Action item: The lines from the top of the material below through the line containing "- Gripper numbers" are to be printed exactly, with pictures omitted.

Given data:
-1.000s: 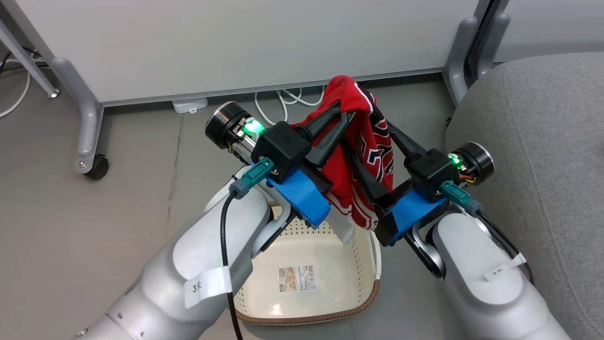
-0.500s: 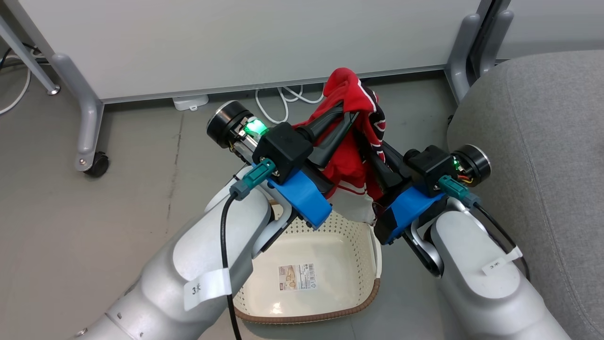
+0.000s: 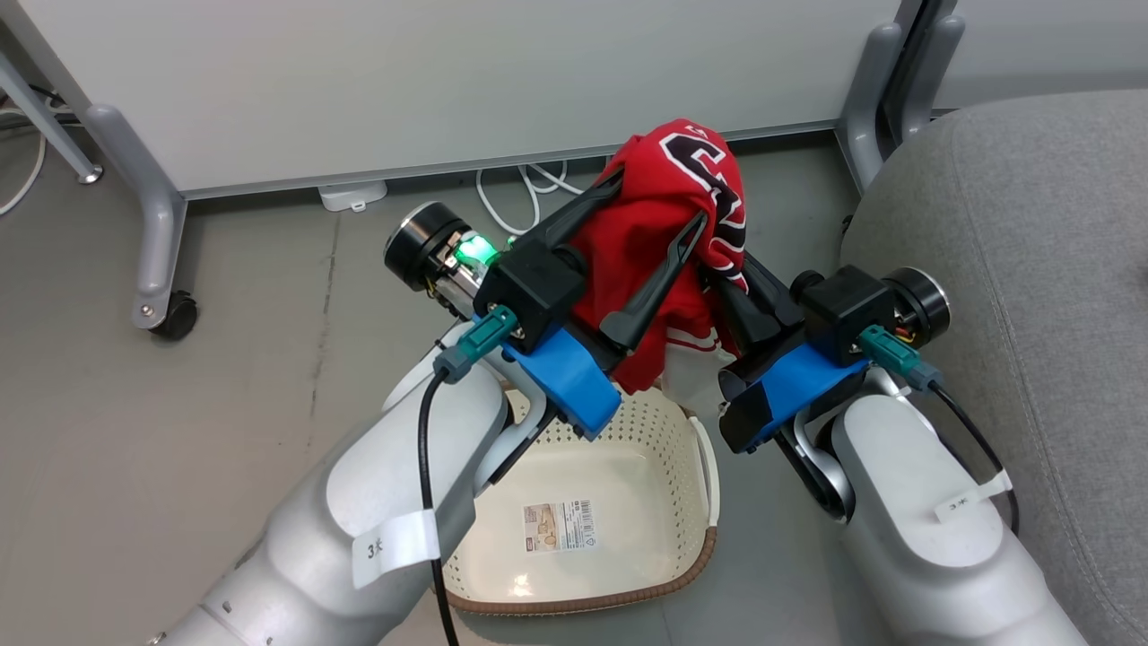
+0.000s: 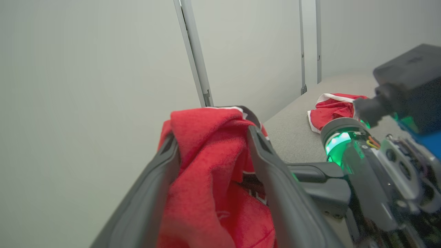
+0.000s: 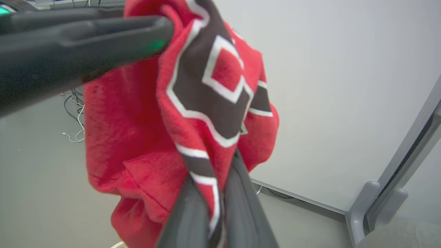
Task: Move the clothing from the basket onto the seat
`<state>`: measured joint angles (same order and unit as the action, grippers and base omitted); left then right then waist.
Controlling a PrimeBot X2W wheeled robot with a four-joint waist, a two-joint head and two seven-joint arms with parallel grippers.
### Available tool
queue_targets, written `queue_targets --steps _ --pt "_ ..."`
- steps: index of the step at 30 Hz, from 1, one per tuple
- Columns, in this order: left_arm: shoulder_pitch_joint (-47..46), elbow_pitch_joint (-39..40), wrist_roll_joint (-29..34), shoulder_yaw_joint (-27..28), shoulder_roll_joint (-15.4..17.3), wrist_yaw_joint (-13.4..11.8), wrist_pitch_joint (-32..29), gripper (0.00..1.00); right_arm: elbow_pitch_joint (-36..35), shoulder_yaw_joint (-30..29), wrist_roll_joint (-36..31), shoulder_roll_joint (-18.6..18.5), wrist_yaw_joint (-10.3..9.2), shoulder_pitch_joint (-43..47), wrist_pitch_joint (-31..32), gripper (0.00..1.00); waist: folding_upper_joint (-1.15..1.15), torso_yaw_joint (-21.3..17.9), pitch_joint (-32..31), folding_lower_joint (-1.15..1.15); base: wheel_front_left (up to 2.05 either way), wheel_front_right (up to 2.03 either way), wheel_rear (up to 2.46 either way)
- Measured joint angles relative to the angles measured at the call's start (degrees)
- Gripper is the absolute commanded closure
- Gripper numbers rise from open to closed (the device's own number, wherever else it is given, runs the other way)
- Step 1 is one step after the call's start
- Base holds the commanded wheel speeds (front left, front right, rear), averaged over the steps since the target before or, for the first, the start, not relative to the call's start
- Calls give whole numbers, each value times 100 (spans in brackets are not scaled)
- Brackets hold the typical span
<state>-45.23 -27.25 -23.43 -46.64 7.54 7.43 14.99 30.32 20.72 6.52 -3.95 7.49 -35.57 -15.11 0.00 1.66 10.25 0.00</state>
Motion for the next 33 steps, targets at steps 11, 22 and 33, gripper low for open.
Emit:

Response to the task:
-1.000s: 
-0.500s: 
+0.000s: 
+0.000s: 
+0.000s: 
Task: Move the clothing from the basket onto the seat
`<state>`: measured joint angles (same order and unit as the action, grippers and base omitted); left then right then waist.
Controlling a PrimeBot X2W wheeled robot with a four-joint waist, a two-joint head and two seven-joint arms with parallel grippers.
### Available tool
queue_targets, written `queue_targets --steps _ --pt "_ ..."`
- steps: index of the step at 30 Hz, from 1, one per tuple
- Columns, in this order: left_arm: shoulder_pitch_joint (-47..46), elbow_pitch_joint (-39..40), wrist_roll_joint (-29..34), shoulder_yaw_joint (-27..28), shoulder_roll_joint (-15.4..17.3), wrist_yaw_joint (-13.4..11.8), wrist_pitch_joint (-32..29), gripper (0.00..1.00); right_arm: elbow_pitch_joint (-36..35), shoulder_yaw_joint (-30..29), wrist_roll_joint (-36..31), shoulder_roll_joint (-18.6..18.5), wrist_yaw_joint (-10.3..9.2), shoulder_pitch_joint (-43..47), wrist_pitch_joint (-31..32), gripper (0.00..1.00); waist: folding_upper_joint (-1.15..1.15), torso_yaw_joint (-21.3..17.9), pitch_joint (-32..31), folding_lower_joint (-1.15..1.15); base: wheel_front_left (up to 2.05 either way), wheel_front_right (up to 2.03 either way), wheel_rear (up to 2.46 either way)
- Measured joint angles relative to the angles measured at the call's start (degrees)
- Gripper is the absolute commanded closure
- Gripper numbers rise from open to closed (the device's own number, wherever else it is given, runs the other way)

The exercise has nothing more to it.